● WORK ORDER
Your answer must be every line of the data below that holds the string "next", copied exactly.

● GIVEN INFORMATION
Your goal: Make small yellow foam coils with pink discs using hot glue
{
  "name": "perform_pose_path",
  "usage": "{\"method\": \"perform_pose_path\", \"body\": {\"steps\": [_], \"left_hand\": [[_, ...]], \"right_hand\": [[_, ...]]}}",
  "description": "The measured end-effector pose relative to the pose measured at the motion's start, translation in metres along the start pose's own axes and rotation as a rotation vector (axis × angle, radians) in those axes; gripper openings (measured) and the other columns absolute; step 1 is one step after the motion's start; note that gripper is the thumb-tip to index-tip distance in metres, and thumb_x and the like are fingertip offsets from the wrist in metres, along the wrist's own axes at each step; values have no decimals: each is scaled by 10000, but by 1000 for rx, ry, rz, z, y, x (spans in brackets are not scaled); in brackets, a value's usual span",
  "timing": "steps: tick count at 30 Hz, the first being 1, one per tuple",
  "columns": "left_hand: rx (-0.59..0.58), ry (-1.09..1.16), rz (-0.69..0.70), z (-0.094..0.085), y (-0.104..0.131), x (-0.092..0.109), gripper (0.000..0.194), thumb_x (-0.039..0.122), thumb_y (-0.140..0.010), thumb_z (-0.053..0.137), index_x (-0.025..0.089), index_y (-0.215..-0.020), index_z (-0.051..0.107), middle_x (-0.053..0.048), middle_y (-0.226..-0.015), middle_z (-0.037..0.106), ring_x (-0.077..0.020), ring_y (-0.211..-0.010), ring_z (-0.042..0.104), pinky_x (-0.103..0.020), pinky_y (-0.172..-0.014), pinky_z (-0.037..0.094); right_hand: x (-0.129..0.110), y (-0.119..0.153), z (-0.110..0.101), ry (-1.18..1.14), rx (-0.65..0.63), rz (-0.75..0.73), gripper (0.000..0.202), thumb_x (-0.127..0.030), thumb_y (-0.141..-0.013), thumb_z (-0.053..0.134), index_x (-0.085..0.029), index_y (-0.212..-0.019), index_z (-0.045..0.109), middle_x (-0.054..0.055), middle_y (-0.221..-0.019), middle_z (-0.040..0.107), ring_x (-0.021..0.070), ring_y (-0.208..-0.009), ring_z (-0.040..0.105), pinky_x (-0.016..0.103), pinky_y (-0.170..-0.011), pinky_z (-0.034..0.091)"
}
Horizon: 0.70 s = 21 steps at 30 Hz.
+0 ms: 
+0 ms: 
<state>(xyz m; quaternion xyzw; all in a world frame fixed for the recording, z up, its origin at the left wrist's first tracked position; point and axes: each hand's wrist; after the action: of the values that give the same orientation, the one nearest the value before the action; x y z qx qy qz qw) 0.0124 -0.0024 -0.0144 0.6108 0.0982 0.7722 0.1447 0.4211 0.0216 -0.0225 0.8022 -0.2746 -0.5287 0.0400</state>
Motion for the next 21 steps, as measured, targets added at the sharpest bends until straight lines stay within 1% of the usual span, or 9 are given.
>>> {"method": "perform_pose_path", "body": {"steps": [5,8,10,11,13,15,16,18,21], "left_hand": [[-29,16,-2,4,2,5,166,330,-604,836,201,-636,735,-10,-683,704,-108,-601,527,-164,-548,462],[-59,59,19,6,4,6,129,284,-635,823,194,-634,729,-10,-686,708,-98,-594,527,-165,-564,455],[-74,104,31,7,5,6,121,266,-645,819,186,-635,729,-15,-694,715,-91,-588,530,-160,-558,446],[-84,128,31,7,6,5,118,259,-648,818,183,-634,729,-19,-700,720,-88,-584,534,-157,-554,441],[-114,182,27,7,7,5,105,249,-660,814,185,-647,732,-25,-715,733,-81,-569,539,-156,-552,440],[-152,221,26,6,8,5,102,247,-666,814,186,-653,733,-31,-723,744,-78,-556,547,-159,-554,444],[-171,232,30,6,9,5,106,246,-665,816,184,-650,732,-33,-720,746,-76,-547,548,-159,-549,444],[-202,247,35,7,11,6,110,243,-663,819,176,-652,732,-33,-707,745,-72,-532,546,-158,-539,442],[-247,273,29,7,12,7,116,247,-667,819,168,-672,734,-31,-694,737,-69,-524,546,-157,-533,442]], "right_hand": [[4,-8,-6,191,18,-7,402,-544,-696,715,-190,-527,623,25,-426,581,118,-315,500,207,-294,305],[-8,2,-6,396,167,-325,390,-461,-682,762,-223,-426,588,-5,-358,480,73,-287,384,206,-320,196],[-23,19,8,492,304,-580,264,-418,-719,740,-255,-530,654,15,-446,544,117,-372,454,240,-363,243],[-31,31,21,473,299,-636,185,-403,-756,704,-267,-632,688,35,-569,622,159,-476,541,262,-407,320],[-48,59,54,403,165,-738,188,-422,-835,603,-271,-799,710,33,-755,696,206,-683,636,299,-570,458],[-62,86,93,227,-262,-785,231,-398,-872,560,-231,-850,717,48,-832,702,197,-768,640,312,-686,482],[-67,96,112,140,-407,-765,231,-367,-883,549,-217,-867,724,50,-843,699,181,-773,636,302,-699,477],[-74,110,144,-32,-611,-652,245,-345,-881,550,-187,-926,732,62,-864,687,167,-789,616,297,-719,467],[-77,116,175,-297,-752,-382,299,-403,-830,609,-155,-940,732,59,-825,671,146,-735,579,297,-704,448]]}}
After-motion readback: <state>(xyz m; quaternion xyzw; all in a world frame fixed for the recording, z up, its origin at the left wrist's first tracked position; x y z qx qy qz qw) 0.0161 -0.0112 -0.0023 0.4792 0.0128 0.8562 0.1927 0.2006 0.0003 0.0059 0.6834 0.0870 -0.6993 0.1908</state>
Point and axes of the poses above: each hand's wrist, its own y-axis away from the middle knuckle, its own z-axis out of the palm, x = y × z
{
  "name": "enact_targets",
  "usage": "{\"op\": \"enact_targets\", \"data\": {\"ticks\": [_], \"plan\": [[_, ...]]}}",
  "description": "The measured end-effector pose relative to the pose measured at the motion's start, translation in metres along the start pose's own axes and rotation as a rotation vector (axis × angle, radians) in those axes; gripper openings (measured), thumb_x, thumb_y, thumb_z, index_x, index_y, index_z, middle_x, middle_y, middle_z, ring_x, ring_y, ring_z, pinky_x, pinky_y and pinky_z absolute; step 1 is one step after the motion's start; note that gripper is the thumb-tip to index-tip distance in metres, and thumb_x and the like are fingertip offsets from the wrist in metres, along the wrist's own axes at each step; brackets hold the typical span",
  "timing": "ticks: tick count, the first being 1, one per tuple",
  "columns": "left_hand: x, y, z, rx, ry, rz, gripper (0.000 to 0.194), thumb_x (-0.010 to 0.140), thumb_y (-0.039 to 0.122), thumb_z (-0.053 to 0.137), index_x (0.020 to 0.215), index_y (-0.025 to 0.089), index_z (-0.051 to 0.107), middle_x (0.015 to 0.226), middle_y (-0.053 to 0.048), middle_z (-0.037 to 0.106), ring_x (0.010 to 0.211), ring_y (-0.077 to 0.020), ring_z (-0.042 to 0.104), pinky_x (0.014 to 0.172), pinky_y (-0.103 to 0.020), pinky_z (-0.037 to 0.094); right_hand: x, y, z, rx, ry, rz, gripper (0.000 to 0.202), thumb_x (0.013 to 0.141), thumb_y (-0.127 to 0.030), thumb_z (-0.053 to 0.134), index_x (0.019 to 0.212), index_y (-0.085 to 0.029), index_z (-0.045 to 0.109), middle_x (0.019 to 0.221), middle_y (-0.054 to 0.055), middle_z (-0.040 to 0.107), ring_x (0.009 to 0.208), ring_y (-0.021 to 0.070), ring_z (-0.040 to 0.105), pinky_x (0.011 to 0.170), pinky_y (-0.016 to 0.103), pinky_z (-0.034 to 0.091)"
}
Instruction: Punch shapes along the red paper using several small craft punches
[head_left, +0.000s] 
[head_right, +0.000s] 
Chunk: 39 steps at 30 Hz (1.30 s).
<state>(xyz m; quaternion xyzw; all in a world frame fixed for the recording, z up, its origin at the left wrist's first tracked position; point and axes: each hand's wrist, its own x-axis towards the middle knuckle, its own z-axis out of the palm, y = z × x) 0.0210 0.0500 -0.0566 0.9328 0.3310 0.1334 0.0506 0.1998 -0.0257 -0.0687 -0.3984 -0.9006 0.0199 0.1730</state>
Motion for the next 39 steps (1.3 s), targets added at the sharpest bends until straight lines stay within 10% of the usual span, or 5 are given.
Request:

● ANSWER AREA
Motion for the next 21 steps, as measured, targets added at the sharpest bends until straight lines stay within 1% of the usual span, or 9 are given.
Motion for the next 39 steps (1.3 s), targets added at the sharpest bends until straight lines stay within 10% of the usual span, or 5 are given.

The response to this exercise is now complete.